** TASK ITEM **
Produce as output only the lines below starting at the line with "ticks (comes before" and continuing through the line with "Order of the", each one exactly as written.

================

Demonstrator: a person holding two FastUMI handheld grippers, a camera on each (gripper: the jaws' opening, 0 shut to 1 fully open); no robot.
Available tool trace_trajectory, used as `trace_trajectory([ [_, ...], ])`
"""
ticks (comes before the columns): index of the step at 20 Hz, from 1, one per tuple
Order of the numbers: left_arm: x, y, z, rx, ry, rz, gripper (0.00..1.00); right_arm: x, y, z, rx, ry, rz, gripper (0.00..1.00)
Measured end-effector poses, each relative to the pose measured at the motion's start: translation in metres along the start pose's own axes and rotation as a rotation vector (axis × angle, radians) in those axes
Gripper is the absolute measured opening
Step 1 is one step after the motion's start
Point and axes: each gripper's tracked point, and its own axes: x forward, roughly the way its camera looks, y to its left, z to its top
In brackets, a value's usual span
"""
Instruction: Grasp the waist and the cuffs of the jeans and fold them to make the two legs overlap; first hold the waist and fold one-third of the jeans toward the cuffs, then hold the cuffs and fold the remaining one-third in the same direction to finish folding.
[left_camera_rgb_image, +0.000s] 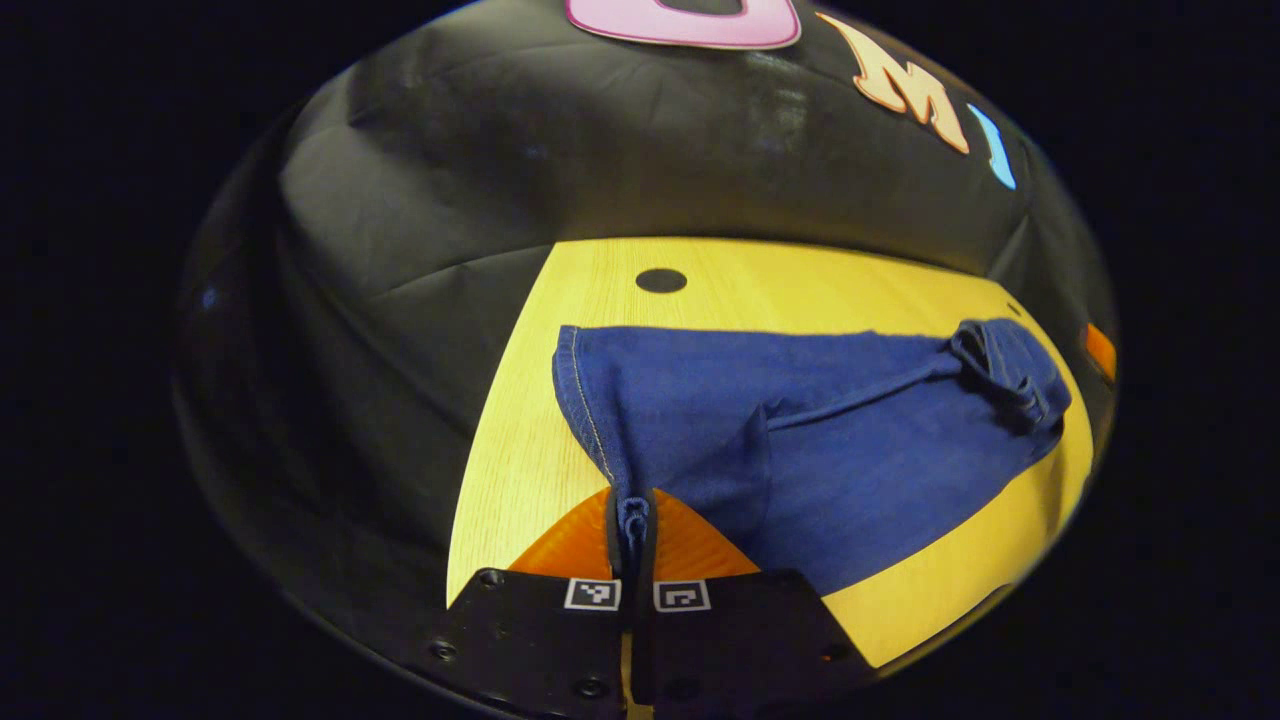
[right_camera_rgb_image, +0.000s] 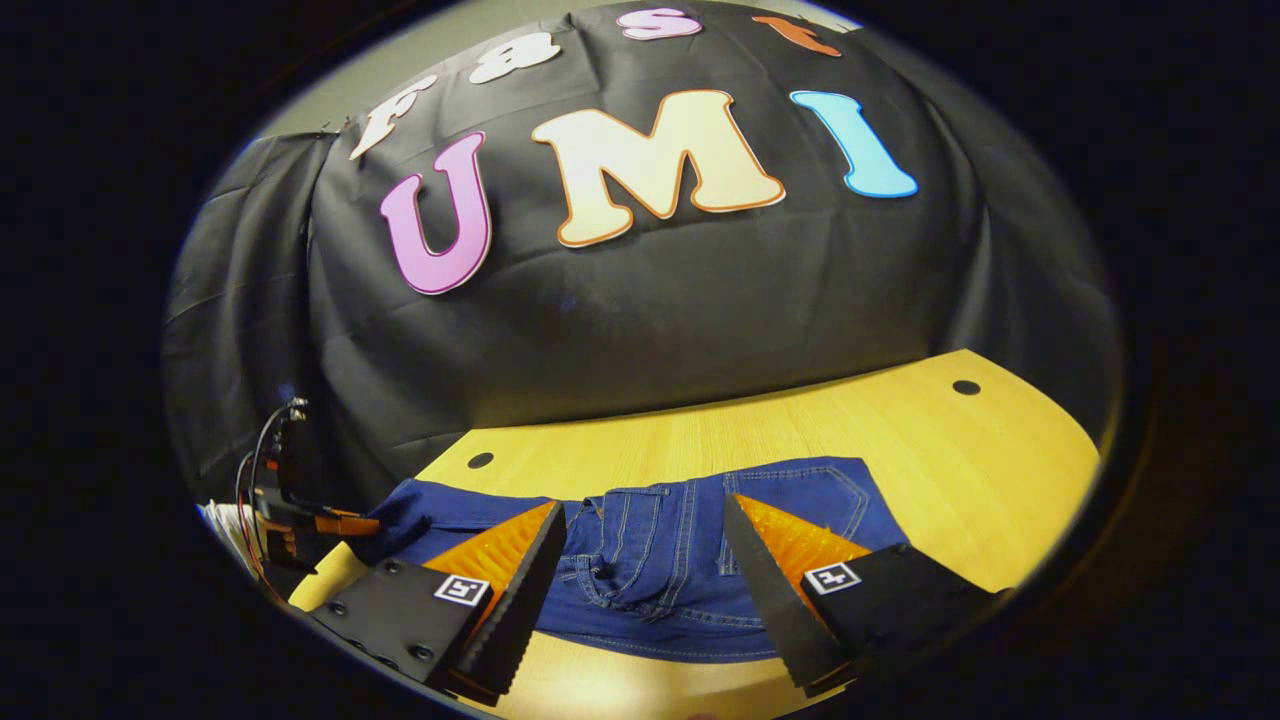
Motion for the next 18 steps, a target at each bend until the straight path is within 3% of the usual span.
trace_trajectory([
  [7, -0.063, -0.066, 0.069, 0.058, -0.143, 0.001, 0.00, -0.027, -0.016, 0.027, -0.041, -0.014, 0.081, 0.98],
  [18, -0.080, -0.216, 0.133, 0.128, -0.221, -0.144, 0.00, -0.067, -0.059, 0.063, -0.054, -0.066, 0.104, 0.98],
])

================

** RESPONSE BELOW **
ticks (comes before the columns): index of the step at 20 Hz, from 1, one per tuple
Order of the numbers: left_arm: x, y, z, rx, ry, rz, gripper (0.00..1.00); right_arm: x, y, z, rx, ry, rz, gripper (0.00..1.00)

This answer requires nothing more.